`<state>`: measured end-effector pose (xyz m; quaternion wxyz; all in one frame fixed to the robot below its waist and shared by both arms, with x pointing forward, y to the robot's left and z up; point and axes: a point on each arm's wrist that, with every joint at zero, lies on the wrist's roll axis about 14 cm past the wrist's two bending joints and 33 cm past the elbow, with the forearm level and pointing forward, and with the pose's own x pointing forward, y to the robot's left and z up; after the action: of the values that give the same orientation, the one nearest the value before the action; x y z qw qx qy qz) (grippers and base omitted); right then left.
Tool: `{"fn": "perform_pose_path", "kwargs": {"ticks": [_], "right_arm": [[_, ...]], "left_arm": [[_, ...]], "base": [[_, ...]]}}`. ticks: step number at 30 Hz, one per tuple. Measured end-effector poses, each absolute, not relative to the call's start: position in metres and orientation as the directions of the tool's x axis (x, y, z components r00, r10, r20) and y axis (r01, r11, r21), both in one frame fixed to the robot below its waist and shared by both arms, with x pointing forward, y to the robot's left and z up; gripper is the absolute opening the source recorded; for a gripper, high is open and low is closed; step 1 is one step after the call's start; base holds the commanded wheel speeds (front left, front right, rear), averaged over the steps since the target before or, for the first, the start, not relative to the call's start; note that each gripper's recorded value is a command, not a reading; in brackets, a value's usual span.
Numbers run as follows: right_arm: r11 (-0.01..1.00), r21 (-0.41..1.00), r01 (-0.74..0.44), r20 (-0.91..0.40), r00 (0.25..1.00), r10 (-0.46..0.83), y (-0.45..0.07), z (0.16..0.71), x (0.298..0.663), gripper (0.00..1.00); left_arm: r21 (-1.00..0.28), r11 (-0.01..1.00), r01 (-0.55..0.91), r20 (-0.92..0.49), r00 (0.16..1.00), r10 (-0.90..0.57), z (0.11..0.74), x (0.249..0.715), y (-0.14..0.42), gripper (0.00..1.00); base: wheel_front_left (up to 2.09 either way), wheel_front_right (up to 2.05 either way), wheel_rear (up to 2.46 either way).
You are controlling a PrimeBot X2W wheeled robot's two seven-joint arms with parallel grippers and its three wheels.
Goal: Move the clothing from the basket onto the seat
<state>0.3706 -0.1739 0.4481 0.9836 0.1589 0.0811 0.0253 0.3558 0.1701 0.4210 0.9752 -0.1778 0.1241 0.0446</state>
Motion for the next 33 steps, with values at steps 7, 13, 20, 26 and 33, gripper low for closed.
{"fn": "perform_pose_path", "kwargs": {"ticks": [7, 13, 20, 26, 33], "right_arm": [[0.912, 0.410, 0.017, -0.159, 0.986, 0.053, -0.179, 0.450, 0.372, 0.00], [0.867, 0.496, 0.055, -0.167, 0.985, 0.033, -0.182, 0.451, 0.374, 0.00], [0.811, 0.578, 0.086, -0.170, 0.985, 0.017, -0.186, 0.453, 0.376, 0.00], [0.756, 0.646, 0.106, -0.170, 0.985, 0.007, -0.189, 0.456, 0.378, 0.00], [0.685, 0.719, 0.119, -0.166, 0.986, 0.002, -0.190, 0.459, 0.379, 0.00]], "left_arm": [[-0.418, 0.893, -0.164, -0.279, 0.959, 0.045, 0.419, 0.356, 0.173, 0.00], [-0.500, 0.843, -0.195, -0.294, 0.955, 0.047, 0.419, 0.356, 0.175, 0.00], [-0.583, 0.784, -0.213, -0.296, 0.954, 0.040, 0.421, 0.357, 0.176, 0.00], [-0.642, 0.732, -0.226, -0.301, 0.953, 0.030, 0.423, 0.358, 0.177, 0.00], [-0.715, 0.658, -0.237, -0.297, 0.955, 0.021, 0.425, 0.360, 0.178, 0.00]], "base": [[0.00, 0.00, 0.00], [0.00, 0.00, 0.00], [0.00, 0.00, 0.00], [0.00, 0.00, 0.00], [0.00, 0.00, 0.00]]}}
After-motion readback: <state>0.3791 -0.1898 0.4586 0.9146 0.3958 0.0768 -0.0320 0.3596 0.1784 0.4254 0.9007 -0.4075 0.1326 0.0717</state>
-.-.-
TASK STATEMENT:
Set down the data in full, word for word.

ANSWER SPACE:
`<state>`: measured end-effector pose (xyz m; quaternion wxyz; all in one frame fixed to the robot below its waist and shared by both arms, with x pointing forward, y to the robot's left and z up; point and axes: a point on each arm's wrist that, with every joint at zero, lies on the wrist's roll axis about 14 cm past the wrist's two bending joints and 33 cm past the elbow, with the forearm level and pointing forward, and with the pose's own x pointing forward, y to the robot's left and z up; after the action: of the values that give the same orientation, the one nearest the value before the action; x y z qw qx qy qz) (grippers and base omitted); right then left.
Tool: `{"fn": "perform_pose_path", "kwargs": {"ticks": [_], "right_arm": [[_, ...]], "left_arm": [[_, ...]], "base": [[_, ...]]}}`. ticks: step number at 30 Hz, one per tuple. Measured end-effector poses, each absolute, not relative to the call's start: position in metres and orientation as the directions of the tool's x axis (x, y, z components r00, r10, r20) and y axis (r01, r11, r21), both in one frame fixed to the robot below its waist and shared by both arms, with x pointing forward, y to the robot's left and z up; gripper is the absolute opening the source recorded; for a gripper, high is open and low is closed; step 1 is one step after the call's start; base holds the commanded wheel speeds (front left, front right, rear), averaged over the steps since the target before or, for the first, the start, not relative to the call's start; note that each gripper's recorded value is a command, not a reading; in brackets, a value's usual span.
Numbers run as follows: right_arm: r11 (-0.01..1.00), r21 (-0.41..1.00), r01 (-0.74..0.44), r20 (-0.91..0.40), r00 (0.25..1.00), r10 (-0.46..0.83), y (-0.45..0.07), z (0.16..0.71), x (0.298..0.663), gripper (0.00..1.00); left_arm: r21 (-1.00..0.28), r11 (-0.01..1.00), r01 (-0.55..0.91), r20 (-0.92..0.49), r00 (0.16..1.00), r10 (-0.90..0.57), z (0.11..0.74), x (0.249..0.715), y (-0.14..0.42), gripper (0.00..1.00); base: wheel_front_left (up to 2.09 either way), wheel_front_right (up to 2.05 either way), wheel_rear (up to 2.46 either way).
You are controlling a PrimeBot X2W wheeled robot's two seven-joint arms with parallel grippers and its three wheels.
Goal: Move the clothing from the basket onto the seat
<state>0.3706 -0.1739 0.4481 0.9836 0.1589 0.0811 0.0253 0.3558 0.1701 0.4210 0.9752 -0.1778 0.1241 0.0446</state>
Motion for the next 33 steps, with values at steps 7, 13, 20, 26 and 33, gripper low for closed.
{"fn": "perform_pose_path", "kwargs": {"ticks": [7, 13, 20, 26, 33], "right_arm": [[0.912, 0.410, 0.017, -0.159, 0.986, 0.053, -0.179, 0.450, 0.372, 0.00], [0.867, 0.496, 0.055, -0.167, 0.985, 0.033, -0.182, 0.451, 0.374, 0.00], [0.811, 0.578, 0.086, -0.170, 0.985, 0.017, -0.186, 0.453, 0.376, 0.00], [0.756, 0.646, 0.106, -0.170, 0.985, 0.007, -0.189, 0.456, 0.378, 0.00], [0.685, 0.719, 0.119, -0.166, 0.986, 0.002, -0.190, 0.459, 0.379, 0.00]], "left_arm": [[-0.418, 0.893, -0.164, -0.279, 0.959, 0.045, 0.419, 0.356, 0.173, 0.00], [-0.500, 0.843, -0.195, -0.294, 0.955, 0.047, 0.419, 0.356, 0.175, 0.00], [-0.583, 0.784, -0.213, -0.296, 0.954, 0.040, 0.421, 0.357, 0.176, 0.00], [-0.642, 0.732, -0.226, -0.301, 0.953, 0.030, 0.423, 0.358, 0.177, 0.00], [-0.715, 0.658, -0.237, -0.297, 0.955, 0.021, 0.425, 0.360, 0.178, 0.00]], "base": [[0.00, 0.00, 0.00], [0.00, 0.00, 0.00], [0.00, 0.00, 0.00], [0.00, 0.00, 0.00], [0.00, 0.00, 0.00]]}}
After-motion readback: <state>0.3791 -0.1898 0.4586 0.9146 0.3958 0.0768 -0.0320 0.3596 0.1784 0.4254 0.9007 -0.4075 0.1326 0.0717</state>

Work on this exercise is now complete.